Records supplied: Begin

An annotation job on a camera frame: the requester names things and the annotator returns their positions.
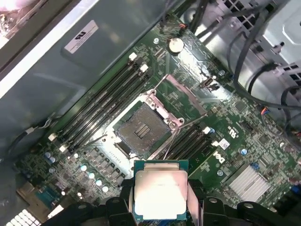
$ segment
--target green circuit board
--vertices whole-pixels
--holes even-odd
[[[199,131],[192,131],[193,136],[188,134],[188,137],[193,141],[191,145],[195,143],[190,146],[191,151],[193,148],[197,151],[185,158],[189,158],[190,178],[199,179],[208,194],[235,206],[241,198],[231,189],[230,181],[235,179],[235,172],[249,165],[269,185],[257,200],[263,206],[271,208],[281,194],[289,191],[292,185],[287,179],[300,173],[297,159],[301,155],[268,132],[257,104],[235,93],[225,67],[189,30],[180,35],[182,27],[181,21],[173,15],[169,16],[164,28],[156,25],[100,76],[100,80],[35,145],[32,153],[16,163],[34,186],[54,191],[53,205],[62,198],[58,187],[70,188],[69,194],[75,199],[79,199],[77,192],[84,189],[84,200],[88,202],[118,195],[122,178],[133,176],[131,154],[139,159],[160,159],[170,146],[179,145],[177,141],[194,126]],[[168,49],[174,37],[184,43],[179,54],[171,54]],[[132,53],[140,60],[137,69],[134,63],[128,63]],[[147,71],[137,72],[142,65],[148,66]],[[209,85],[205,84],[208,79],[212,79]],[[177,119],[181,129],[174,130],[170,122],[161,117],[167,125],[166,128],[162,125],[162,137],[152,143],[151,148],[142,150],[135,146],[140,149],[133,152],[133,146],[128,143],[119,145],[116,136],[122,134],[116,131],[121,131],[120,128],[141,108],[144,102],[139,101],[139,97],[142,94],[150,97],[154,88],[156,99]],[[268,121],[271,127],[276,126],[270,118]],[[209,134],[202,132],[205,128],[210,129]],[[142,126],[142,129],[144,132],[149,128]],[[107,136],[86,146],[103,134]],[[49,140],[51,135],[55,135],[52,141]],[[62,145],[72,152],[69,158],[65,150],[59,150]],[[55,162],[45,157],[45,153],[51,153]],[[82,165],[86,165],[87,170],[82,171]],[[88,177],[91,172],[94,178]],[[101,186],[95,184],[97,178],[102,179]],[[102,190],[104,185],[109,188],[106,193]]]

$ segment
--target silver heatsink
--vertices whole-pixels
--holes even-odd
[[[251,202],[256,202],[270,188],[268,182],[251,166],[229,186],[243,201]]]

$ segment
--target motherboard
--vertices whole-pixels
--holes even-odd
[[[236,94],[186,24],[172,14],[165,23],[16,162],[49,211],[66,196],[95,205],[118,196],[135,160],[189,160],[189,178],[232,207],[248,200],[273,210],[299,182],[301,154],[265,128],[261,106]]]

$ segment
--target chip
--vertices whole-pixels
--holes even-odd
[[[266,135],[262,135],[258,140],[260,143],[265,145],[269,141],[269,138]]]
[[[143,104],[117,130],[117,135],[136,154],[143,155],[160,141],[170,128],[147,105]]]
[[[239,112],[242,112],[242,111],[244,110],[245,107],[246,107],[246,105],[245,105],[243,102],[241,102],[241,101],[237,102],[236,105],[235,105],[235,108],[236,108]]]

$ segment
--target dell logo
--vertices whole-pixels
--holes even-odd
[[[223,163],[224,161],[226,161],[219,153],[218,151],[213,153],[213,156],[215,156],[215,158],[220,162]]]
[[[80,40],[82,37],[84,37],[86,32],[81,32],[78,34],[78,36],[75,37],[76,40]]]

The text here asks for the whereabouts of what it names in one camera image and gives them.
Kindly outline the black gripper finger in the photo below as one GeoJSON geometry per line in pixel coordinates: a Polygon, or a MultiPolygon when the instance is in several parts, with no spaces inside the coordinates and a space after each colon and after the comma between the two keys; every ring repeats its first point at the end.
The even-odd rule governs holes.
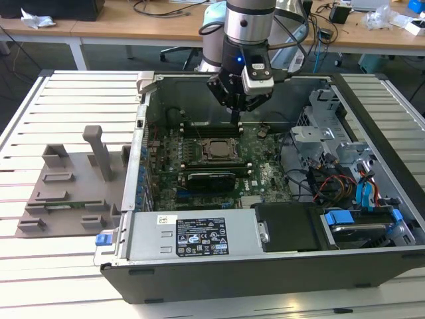
{"type": "Polygon", "coordinates": [[[230,123],[238,123],[238,93],[237,79],[233,74],[213,74],[207,81],[207,86],[220,105],[230,110],[230,123]]]}
{"type": "Polygon", "coordinates": [[[254,97],[248,98],[246,94],[237,94],[236,95],[236,124],[239,123],[241,113],[251,112],[257,107],[263,105],[269,99],[271,99],[272,94],[261,94],[254,97]]]}

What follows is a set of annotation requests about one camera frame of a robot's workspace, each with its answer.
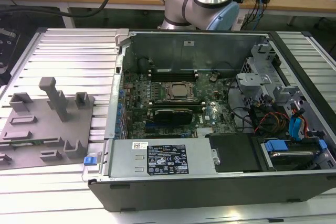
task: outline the white sticker
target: white sticker
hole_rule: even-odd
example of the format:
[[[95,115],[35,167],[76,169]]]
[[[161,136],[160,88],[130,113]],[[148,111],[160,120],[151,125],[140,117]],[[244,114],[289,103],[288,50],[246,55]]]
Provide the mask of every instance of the white sticker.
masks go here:
[[[148,142],[133,142],[132,149],[147,150]]]

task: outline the white label
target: white label
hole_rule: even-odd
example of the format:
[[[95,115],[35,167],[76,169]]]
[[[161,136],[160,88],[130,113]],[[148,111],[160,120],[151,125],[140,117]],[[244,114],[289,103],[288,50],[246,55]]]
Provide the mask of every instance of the white label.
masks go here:
[[[188,166],[186,166],[186,165],[179,165],[177,167],[177,170],[187,170],[187,169],[188,169]]]
[[[132,149],[147,150],[148,142],[133,142]]]

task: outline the motherboard
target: motherboard
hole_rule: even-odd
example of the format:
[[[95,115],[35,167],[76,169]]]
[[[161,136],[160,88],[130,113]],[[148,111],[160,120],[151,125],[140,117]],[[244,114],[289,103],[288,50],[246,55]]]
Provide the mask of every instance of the motherboard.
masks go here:
[[[201,72],[194,81],[171,82],[125,73],[127,138],[204,137],[236,132],[225,101],[225,79],[218,75]]]

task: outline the gray block
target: gray block
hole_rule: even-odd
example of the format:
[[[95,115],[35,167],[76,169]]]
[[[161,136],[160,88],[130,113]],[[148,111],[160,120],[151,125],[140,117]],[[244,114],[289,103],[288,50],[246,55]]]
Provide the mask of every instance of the gray block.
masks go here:
[[[30,116],[36,118],[35,123],[31,123],[27,115],[18,115],[12,110],[0,133],[0,152],[7,154],[13,161],[9,165],[0,166],[0,170],[83,162],[88,147],[94,97],[80,95],[83,100],[77,99],[76,103],[74,97],[62,101],[62,92],[56,93],[66,106],[68,120],[62,122],[56,111],[50,109],[49,99],[24,103]],[[88,102],[88,106],[80,105],[78,109],[79,101]],[[29,138],[26,138],[27,132],[31,133]],[[65,140],[68,144],[64,152]],[[47,151],[48,148],[50,151],[57,150],[62,159],[42,160],[41,151]]]
[[[36,123],[37,119],[34,115],[28,116],[19,116],[17,118],[12,118],[9,122],[11,125],[15,124],[27,124],[27,123]]]
[[[56,88],[56,80],[54,77],[42,77],[39,83],[39,88],[45,91],[49,97],[50,103],[52,107],[55,109],[59,118],[62,122],[66,122],[68,120],[68,112],[66,110],[65,100],[60,96],[57,92]]]
[[[69,159],[82,157],[85,154],[85,148],[79,140],[76,141],[75,146],[72,146],[70,142],[66,140],[63,151]]]
[[[29,115],[29,110],[26,106],[26,103],[31,102],[32,100],[27,93],[15,93],[13,94],[9,104],[18,115]]]
[[[50,150],[50,151],[41,151],[40,158],[45,161],[57,161],[62,159],[62,155],[58,152],[58,150]]]
[[[67,107],[68,100],[65,98],[63,91],[58,90],[57,92],[58,92],[58,97],[60,98],[60,101],[65,104],[65,107]],[[50,100],[48,100],[47,103],[52,110],[55,109]]]
[[[14,150],[14,147],[10,144],[11,141],[8,141],[9,143],[6,143],[6,144],[3,144],[1,143],[0,144],[0,151],[12,151]]]
[[[90,100],[87,92],[77,92],[75,96],[75,103],[79,110],[90,106]]]
[[[64,141],[61,137],[54,137],[43,141],[43,144],[45,144],[48,147],[54,147],[54,146],[64,146]]]
[[[9,165],[12,159],[6,154],[0,153],[0,166],[1,165]]]
[[[32,133],[30,131],[5,132],[2,139],[4,140],[21,140],[30,139]]]

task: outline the slotted aluminum plate
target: slotted aluminum plate
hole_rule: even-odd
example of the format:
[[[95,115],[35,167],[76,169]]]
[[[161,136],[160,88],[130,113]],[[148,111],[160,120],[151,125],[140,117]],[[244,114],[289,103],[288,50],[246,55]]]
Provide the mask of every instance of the slotted aluminum plate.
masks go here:
[[[55,77],[57,90],[66,97],[76,92],[94,96],[90,141],[103,140],[113,73],[116,65],[114,29],[48,29],[37,34],[20,58],[11,83],[2,88],[0,130],[12,108],[13,93],[27,92],[32,99],[47,98],[41,77]]]
[[[288,49],[300,63],[310,80],[336,112],[336,66],[316,41],[300,32],[278,32]],[[291,85],[296,85],[288,69],[280,66]]]

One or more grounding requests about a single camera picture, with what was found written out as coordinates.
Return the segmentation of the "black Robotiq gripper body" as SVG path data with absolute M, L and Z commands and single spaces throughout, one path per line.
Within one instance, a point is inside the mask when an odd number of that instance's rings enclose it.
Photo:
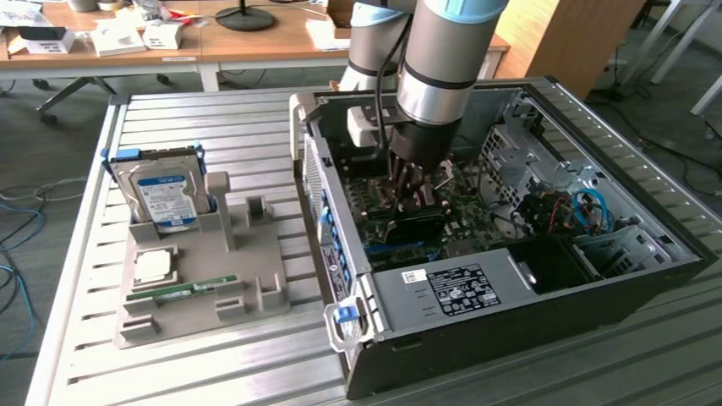
M 395 123 L 390 139 L 392 156 L 433 172 L 449 154 L 459 127 L 461 120 L 442 125 Z

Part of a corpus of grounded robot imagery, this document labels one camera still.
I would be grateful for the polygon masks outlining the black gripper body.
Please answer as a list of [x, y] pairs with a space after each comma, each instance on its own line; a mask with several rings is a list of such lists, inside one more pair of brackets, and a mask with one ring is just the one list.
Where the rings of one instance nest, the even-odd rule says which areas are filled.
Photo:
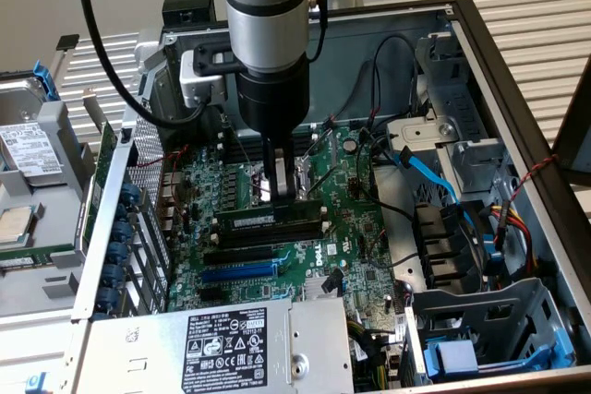
[[240, 72], [235, 83], [243, 121], [264, 137], [290, 137], [308, 114], [309, 63], [305, 56], [275, 73]]

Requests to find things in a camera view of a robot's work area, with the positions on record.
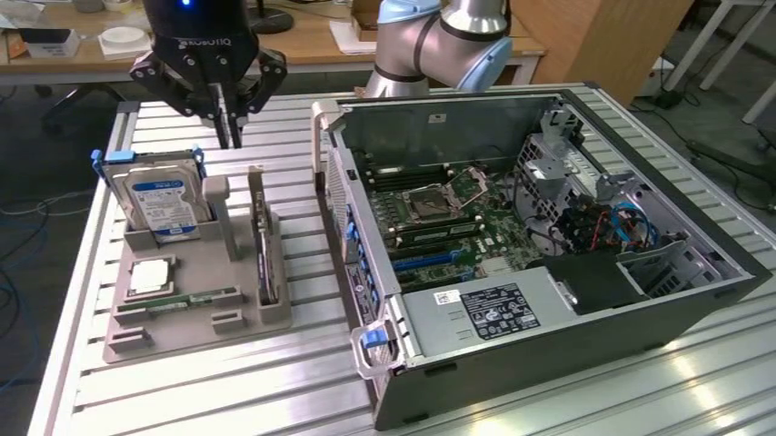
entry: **blue hard drive label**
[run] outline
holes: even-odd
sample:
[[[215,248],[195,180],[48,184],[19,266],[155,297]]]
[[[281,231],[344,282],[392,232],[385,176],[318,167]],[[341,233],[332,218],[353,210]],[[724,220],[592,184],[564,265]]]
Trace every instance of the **blue hard drive label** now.
[[[185,200],[186,184],[181,180],[135,183],[133,194],[149,227],[162,236],[177,236],[197,230],[197,217]]]
[[[461,302],[485,341],[541,325],[516,283],[462,293]]]

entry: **paper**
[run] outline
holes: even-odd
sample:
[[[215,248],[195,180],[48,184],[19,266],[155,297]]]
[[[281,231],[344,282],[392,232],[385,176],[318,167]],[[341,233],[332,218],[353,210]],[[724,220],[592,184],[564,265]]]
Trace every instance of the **paper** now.
[[[337,41],[340,51],[346,55],[370,55],[377,50],[377,43],[360,41],[350,22],[330,21],[329,28]]]
[[[36,3],[0,0],[0,28],[19,29],[20,27],[38,27],[40,13],[44,8],[44,5]]]

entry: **wooden cabinet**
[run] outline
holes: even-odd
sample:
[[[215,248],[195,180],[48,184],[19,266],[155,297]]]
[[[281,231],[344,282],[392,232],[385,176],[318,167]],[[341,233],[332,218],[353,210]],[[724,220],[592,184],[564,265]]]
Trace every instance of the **wooden cabinet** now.
[[[595,81],[628,104],[692,0],[511,0],[547,46],[535,84]]]

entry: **motherboard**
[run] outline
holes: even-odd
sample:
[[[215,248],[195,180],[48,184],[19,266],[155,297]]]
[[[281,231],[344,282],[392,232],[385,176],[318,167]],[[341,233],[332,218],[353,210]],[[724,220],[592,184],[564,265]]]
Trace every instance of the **motherboard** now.
[[[404,292],[523,270],[543,257],[500,181],[476,166],[368,174]]]

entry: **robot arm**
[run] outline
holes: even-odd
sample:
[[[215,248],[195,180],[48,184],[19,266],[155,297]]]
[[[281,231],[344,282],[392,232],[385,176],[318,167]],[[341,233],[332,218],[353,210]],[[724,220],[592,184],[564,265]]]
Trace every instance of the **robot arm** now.
[[[143,0],[153,50],[130,74],[185,116],[217,128],[221,148],[241,148],[258,113],[288,75],[285,56],[259,47],[245,0]],[[245,78],[258,59],[261,78]]]
[[[509,2],[384,0],[368,97],[428,94],[428,78],[468,92],[488,89],[512,56]]]

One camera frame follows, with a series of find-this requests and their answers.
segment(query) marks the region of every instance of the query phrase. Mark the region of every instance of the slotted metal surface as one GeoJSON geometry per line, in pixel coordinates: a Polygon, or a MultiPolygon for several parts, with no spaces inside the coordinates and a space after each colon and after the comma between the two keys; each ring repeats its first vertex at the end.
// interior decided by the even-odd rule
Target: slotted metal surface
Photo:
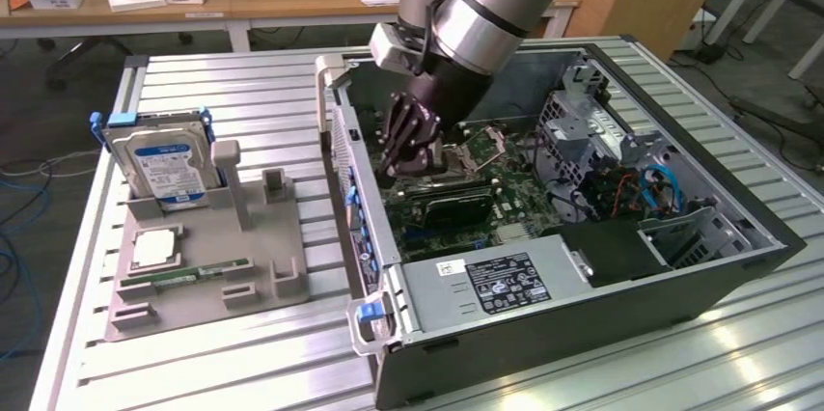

Records supplied: End

Task prompt
Pull every line containing "names" out of the records.

Task output
An annotation job on a camera frame: the requester names things and the annotator returns their positions.
The text here asks for the whereabouts of what it names in one camera image and gives them.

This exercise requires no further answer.